Третий из этой же плеяды натуралистов, по-видимому далеких от высокой оценки имен, на самом деле тоже считался с выбором имени. Разумею Бальзака. Когда он создавал действующее лицо, то был озабочен, чтобы имя подходило к герою, «как десна к зубу, как ноготь к пальцу». Раз он долго ломал голову над именем, как вдруг ему подвернулось имя «Марка». «Больше мне ничего не нужно, моего героя будут звать Марка – в этом слове слышится и философ, и писатель, и непризнанный поэт, и великий политик – все.

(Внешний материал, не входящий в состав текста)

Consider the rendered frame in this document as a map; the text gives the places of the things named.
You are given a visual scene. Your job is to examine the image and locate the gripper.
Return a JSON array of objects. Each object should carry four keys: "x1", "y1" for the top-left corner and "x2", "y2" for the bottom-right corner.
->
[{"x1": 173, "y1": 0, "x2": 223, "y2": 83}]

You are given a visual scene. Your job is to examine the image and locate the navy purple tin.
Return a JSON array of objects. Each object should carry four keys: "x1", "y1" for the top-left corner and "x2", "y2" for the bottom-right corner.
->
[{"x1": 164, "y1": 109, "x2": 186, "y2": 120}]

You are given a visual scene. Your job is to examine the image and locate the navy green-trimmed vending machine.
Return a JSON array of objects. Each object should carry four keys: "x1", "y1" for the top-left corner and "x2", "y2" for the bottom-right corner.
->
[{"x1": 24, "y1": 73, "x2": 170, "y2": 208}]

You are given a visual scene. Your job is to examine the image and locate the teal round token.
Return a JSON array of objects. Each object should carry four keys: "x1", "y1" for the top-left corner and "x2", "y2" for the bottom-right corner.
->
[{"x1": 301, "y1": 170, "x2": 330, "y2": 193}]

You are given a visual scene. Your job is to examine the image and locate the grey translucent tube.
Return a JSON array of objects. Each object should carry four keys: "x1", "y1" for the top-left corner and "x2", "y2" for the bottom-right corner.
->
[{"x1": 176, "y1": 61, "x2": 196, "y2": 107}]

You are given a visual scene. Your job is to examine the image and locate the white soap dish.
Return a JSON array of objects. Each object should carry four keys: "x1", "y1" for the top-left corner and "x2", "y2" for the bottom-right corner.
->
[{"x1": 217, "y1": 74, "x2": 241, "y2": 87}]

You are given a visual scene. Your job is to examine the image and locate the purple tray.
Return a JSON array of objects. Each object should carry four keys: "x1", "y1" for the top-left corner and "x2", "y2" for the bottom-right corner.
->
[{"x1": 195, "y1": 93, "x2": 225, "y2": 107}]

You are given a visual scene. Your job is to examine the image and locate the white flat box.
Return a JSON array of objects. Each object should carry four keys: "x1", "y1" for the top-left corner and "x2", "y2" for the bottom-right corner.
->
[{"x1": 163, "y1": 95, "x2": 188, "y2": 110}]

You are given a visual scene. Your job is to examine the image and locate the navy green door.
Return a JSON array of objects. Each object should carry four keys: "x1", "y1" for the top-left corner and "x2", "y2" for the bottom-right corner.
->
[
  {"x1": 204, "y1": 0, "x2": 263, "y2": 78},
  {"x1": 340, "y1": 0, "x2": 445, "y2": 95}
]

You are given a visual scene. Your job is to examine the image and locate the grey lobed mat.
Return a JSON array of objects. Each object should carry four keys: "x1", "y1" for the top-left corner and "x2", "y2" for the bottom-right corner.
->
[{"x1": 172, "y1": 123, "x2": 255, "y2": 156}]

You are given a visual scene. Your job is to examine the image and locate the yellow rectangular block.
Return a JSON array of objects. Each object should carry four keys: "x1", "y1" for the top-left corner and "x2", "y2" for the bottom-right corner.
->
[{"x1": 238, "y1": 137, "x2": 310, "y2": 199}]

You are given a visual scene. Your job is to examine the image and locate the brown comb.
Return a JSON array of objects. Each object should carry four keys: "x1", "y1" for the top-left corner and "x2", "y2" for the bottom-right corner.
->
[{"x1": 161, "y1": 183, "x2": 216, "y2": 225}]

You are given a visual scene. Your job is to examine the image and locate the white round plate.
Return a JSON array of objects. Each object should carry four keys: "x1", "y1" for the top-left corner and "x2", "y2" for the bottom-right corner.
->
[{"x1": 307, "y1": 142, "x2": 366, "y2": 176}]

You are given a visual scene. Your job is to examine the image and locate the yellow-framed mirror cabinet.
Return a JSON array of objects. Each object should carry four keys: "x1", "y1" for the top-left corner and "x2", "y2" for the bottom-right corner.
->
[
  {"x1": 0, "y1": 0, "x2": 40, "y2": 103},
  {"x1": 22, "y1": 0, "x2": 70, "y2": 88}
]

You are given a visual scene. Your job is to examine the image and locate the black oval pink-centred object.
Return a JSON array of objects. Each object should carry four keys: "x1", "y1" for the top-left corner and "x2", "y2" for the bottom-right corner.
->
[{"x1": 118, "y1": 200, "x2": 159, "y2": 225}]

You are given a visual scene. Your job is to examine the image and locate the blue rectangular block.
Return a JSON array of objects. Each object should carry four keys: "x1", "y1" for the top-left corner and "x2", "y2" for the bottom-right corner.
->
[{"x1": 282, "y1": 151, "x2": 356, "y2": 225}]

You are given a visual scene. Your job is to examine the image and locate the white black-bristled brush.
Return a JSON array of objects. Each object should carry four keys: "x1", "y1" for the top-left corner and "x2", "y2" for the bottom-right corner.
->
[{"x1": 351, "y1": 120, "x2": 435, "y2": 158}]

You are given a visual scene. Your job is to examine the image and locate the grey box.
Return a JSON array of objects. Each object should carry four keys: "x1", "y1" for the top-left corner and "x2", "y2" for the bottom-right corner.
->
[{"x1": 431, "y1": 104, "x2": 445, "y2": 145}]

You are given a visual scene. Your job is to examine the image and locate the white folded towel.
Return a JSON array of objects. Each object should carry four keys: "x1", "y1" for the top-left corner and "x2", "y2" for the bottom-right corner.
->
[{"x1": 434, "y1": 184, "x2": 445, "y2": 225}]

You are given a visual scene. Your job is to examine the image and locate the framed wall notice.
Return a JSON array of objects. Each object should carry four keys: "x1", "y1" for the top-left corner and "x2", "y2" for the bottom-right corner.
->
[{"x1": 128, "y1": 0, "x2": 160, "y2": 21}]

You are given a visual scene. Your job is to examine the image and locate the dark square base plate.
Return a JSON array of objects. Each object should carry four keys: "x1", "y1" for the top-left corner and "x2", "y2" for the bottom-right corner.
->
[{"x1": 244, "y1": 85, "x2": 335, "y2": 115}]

Я теперь придам его имени Z – это прибавит ему огонек, искру»2.

Иногда формирование типа около имени происходит не вполне сознательно, и поэт, опираясь на интуитивно добытое им имя, сам не вполне знает, как дорого оно ему. Лишь при необходимости расстаться с ним обнаружилась бы существенная необходимость этого имени, как средоточия и сердца всей вещи.

Но тем не менее не следует преувеличивать эту несознательность поэта: она не правило. Во многих случаях вдохновение знает, что делает, – не только протекает с необходимостью, но и отдает себе отчет в своей необходимости. Это относится, может быть по преимуществу относится, – к именам. И писатели не раз отмечали в себе и других эту функцию имени – как скрепляющего свод замка.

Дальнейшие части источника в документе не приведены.